▶ [TASK PROMPT] Begin at the line containing "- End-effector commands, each" in the data below and go on through the line containing "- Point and", repeating each line exactly; include both ends and no other line.

================

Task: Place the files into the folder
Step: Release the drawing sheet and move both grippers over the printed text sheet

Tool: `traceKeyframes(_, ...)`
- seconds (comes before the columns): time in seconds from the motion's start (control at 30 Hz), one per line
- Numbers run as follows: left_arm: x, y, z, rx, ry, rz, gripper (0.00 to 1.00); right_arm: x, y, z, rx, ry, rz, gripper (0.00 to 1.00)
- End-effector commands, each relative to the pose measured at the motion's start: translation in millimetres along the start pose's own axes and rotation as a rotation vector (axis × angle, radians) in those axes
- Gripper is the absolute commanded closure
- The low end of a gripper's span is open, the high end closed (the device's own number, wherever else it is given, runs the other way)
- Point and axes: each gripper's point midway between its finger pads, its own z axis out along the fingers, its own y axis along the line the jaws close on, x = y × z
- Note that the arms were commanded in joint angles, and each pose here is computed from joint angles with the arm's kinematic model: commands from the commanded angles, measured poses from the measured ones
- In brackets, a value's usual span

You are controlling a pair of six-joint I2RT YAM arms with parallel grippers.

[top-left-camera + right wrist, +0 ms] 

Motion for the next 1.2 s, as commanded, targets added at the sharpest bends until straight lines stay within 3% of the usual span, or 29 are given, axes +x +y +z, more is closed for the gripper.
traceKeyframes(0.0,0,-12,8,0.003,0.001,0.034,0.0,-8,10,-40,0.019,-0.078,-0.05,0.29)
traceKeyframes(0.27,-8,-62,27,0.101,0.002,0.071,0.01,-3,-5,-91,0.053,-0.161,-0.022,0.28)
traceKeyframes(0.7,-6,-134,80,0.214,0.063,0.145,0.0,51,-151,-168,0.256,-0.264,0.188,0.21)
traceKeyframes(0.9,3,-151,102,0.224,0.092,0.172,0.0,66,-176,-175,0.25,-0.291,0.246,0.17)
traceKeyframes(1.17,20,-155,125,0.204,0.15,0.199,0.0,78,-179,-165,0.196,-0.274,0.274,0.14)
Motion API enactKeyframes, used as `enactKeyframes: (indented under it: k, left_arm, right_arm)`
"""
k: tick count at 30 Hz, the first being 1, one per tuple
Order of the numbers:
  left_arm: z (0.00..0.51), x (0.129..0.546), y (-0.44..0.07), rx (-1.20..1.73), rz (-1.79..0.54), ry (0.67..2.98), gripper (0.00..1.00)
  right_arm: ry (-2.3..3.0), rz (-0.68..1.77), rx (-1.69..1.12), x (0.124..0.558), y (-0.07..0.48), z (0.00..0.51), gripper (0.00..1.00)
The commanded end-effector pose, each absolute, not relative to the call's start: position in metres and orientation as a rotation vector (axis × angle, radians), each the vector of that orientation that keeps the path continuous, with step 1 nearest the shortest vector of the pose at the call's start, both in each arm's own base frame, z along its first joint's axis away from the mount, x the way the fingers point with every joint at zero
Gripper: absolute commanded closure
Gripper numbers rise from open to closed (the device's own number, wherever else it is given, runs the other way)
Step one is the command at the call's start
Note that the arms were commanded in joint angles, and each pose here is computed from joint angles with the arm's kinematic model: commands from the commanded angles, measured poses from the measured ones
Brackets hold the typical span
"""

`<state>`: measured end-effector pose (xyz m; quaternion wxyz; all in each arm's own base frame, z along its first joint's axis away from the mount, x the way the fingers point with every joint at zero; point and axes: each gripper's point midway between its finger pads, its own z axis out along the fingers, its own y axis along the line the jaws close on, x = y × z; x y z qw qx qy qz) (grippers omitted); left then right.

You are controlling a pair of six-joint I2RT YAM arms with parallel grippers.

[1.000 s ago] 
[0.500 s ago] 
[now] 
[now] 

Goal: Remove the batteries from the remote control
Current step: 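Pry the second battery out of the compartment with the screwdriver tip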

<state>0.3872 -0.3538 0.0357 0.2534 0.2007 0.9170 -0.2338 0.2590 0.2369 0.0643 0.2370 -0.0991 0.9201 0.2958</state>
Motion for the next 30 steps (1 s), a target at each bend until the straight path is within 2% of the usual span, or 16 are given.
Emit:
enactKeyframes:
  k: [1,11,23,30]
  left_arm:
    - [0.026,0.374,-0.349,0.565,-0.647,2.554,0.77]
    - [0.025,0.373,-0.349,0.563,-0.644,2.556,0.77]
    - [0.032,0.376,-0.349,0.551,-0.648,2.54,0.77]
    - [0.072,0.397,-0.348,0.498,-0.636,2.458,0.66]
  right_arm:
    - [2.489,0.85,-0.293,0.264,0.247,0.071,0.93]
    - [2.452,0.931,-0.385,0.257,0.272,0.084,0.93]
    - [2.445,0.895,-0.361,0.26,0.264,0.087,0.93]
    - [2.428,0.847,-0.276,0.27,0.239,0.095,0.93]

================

▶ [EXERCISE OUTPUT]
- End-effector commands, each relative to the pose measured at the motion's start: translation in millimetres along the start pose's own axes and rotation as a rotation vector (axis × angle, radians) in those axes
- Gripper is the absolute commanded closure
- The low end of a gripper's span is open, the high end closed (the device's own number, wherever else it is given, runs the other way)
- Point and axes: each gripper's point midway between its finger pads, its own z axis out along the fingers, its own y axis along the line the jaws close on, x = y × z

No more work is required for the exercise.